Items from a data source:
↓

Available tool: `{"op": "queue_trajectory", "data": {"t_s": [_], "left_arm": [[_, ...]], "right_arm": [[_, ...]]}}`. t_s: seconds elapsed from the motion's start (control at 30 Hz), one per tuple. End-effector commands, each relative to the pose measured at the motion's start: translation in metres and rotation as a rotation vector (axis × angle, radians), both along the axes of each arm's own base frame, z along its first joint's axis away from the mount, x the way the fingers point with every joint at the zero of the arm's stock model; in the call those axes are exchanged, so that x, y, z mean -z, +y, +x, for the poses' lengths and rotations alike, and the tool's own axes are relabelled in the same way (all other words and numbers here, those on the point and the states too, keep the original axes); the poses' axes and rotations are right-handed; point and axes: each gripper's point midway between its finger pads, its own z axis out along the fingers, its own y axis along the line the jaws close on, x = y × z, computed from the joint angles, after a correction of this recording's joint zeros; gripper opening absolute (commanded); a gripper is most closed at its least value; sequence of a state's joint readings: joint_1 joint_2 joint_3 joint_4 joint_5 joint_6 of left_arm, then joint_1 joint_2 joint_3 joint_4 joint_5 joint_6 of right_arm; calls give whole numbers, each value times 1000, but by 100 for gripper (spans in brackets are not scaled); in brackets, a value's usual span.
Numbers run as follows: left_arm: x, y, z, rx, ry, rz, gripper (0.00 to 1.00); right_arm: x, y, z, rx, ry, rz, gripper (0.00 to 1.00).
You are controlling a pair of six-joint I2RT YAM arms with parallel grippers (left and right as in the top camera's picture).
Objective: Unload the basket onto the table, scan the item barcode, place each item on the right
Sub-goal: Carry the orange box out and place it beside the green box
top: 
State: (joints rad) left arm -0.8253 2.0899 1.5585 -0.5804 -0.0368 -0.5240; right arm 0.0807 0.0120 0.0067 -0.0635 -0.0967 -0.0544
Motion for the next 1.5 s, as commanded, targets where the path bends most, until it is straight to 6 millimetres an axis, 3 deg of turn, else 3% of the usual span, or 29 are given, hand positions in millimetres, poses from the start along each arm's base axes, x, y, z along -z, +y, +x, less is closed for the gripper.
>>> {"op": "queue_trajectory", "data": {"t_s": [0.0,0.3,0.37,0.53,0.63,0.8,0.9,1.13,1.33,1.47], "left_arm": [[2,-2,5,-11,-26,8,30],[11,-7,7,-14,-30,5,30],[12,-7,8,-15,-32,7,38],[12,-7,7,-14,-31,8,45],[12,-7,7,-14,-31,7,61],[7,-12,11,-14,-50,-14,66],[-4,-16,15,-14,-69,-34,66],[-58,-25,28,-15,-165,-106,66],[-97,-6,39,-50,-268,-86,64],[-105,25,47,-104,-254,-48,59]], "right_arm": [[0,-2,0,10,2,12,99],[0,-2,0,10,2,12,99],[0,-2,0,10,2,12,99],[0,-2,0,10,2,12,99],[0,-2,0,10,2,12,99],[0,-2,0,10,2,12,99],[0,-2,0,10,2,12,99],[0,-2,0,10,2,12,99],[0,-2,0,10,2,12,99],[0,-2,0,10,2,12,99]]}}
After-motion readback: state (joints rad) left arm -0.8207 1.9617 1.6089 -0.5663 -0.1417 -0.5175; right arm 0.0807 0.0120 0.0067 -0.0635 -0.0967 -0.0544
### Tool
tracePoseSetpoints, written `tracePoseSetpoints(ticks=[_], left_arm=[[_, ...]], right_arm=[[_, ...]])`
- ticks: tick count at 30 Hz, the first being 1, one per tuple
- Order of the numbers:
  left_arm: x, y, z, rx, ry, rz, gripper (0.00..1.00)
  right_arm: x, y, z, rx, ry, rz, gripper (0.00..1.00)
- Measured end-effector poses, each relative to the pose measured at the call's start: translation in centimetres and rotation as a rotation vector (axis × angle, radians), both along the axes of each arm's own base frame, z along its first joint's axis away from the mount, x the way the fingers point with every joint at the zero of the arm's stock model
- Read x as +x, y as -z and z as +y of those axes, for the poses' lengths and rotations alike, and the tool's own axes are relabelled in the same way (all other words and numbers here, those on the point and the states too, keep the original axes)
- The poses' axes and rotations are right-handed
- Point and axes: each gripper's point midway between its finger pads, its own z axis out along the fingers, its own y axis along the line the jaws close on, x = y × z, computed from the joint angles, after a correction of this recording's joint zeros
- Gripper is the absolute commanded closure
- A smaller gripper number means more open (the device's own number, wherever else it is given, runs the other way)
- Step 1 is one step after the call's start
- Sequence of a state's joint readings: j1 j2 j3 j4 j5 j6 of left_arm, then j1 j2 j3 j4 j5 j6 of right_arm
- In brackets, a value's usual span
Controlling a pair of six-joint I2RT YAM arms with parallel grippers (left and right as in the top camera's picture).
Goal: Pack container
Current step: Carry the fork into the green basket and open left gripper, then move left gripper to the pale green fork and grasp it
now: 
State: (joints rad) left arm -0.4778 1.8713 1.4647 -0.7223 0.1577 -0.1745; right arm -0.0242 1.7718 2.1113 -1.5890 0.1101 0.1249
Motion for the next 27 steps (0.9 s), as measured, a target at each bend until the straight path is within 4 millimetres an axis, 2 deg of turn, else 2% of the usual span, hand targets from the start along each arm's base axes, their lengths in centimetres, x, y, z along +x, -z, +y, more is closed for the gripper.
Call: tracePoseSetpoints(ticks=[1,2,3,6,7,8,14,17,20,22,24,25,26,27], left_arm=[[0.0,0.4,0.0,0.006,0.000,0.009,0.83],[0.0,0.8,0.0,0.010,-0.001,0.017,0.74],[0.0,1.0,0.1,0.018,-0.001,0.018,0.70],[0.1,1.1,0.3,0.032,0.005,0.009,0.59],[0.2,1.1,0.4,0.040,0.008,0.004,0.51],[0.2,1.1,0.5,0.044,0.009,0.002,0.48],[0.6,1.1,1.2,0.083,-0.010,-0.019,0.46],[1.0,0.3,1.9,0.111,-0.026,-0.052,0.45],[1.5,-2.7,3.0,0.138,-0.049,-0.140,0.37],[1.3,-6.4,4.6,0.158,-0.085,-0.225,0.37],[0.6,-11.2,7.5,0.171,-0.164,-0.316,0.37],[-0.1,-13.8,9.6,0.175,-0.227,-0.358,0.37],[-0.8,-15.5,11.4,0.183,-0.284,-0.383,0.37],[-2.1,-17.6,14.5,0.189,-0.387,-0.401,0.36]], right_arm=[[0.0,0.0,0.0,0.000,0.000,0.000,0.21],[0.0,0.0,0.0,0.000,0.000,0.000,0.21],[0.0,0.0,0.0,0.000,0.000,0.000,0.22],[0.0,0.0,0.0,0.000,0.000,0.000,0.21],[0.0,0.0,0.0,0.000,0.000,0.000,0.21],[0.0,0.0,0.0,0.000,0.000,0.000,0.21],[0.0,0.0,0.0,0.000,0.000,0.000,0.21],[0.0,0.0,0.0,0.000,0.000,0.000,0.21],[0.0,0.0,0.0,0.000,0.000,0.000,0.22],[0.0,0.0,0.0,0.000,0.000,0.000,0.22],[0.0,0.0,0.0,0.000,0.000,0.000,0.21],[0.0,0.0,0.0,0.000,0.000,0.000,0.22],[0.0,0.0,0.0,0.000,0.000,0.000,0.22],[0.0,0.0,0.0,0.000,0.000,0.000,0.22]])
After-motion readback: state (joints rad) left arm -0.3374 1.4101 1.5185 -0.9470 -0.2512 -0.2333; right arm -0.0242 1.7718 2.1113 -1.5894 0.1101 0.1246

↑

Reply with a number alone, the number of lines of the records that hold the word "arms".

2